• _Try it_:
What is needed is a copy of each line in the listing below that contains "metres".
=== Available data ===
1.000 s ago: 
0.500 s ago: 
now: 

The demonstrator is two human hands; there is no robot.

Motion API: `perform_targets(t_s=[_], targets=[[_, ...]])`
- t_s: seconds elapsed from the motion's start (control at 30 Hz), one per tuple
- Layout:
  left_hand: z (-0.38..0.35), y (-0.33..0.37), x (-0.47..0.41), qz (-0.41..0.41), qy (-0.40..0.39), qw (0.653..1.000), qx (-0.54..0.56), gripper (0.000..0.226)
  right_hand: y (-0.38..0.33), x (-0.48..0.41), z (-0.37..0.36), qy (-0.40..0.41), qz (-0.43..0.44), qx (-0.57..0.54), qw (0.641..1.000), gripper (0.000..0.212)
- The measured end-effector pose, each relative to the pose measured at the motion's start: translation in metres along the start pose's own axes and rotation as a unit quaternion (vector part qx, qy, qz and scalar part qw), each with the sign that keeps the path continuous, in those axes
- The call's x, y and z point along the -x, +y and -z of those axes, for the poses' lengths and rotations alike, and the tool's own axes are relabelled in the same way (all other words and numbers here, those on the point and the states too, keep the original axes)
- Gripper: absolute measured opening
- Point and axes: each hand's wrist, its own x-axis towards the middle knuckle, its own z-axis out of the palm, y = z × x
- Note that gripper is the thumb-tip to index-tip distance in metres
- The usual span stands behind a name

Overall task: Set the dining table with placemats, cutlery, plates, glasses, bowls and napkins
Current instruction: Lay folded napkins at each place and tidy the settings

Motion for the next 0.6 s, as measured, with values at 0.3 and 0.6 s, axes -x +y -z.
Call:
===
• _Task response_:
- The measured end-effector pose, each relative to the pose measured at the motion's start: translation in metres along the start pose's own axes and rotation as a unit quaternion (vector part qx, qy, qz and scalar part qw), each with the sign that keeps the path continuous, in those axes
- Note that gripper is the thumb-tip to index-tip distance in metres

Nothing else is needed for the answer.